1.    Static stops. In this method, you set your stop loss a certain number of pips from your entry price. For example, if you are trading the USD/JPY currency pair and you enter at 1:9800, you may opt to fix your stop loss order at 20 pips. This method is ideal for traders who are risk-averse and willing to limit their potential profit in exchange for also reducing their potential losses, as well as new traders who are still learning the ropes.

2.    Static stops based on market indicators. With this method, the trader considers what the market conditions are before setting their stop loss orders, by monitoring indicators such as price swings or average true range. This method is ideal for traders who have more experience in the markets and can more accurately analyze the risk of a trade.
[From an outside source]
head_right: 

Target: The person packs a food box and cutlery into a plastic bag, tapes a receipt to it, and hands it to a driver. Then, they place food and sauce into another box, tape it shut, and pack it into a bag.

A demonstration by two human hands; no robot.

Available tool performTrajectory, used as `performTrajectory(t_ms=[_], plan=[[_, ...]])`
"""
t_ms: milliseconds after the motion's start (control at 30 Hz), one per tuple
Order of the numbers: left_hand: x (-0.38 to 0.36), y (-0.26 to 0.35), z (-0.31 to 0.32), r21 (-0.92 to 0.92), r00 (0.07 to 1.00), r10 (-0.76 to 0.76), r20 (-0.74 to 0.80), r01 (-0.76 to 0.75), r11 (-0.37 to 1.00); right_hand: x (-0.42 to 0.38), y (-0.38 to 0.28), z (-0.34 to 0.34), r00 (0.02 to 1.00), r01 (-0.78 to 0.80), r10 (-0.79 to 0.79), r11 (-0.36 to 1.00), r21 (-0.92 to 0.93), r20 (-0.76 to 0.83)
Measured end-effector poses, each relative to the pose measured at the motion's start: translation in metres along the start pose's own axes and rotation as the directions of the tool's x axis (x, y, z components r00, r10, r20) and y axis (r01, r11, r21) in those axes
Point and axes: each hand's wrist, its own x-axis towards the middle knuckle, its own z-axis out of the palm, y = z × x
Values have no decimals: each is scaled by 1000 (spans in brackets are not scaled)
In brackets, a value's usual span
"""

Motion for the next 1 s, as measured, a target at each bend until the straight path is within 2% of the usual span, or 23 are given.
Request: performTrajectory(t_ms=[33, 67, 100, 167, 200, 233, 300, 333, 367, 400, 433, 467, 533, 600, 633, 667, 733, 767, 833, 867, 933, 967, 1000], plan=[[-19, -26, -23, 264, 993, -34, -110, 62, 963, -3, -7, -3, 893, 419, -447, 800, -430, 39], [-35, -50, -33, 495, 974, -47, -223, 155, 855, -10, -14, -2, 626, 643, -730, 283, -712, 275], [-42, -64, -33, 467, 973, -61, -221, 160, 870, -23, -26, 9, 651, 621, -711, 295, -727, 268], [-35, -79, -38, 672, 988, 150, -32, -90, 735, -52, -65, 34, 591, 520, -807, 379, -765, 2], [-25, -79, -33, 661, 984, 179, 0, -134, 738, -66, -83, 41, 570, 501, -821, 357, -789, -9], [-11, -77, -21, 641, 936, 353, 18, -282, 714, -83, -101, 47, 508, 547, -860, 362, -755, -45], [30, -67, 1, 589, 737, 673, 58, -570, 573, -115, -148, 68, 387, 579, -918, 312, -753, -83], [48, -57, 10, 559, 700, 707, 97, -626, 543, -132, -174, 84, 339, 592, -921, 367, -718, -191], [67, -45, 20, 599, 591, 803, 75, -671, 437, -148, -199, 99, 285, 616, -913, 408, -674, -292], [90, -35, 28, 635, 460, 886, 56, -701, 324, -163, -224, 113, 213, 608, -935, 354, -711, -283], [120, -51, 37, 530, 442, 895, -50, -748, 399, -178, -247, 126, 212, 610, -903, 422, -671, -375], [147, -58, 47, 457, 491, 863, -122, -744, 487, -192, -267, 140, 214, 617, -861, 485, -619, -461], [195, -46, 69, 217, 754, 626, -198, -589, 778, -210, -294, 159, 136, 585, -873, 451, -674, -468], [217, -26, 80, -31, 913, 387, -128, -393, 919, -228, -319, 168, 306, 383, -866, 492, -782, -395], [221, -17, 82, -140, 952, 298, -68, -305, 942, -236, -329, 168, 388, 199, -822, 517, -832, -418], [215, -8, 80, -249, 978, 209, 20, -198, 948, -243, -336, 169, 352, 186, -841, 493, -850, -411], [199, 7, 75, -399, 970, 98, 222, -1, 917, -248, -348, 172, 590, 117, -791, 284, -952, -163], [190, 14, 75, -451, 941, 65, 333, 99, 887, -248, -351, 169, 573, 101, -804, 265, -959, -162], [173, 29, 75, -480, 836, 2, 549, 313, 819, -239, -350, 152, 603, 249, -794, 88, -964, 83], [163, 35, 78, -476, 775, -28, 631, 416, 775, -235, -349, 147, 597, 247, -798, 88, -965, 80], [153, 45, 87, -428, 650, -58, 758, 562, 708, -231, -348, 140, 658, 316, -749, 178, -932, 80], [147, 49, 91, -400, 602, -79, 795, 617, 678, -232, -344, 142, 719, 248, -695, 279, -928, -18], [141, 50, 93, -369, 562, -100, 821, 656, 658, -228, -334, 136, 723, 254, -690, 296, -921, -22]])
3.    Trailing stops. In contrast to the first two methods, these stop loss orders can be moved based on the way the trade is going. The trader adjusts the stop and limit orders based on the way his trades are going. For example, if the trade is going his way and he wants to increase his profits, he can remove or increase the limit order. On the other hand, if he wants to protect himself, he can increase the stop order to a level close to the entry price. There are a number of ways you can create trailing stops, such as dynamic stops in which you move the stop every time the trade moves a pip in the trader’s favor; fixed stops in which the stop adjusts in increments every time the trade moves in their favor; manual stops in which the trader monitors the trade and manually moves the stop based on how the trade is going. These methods are recommended for traders with a high level of experience in the markets since they can be tricky.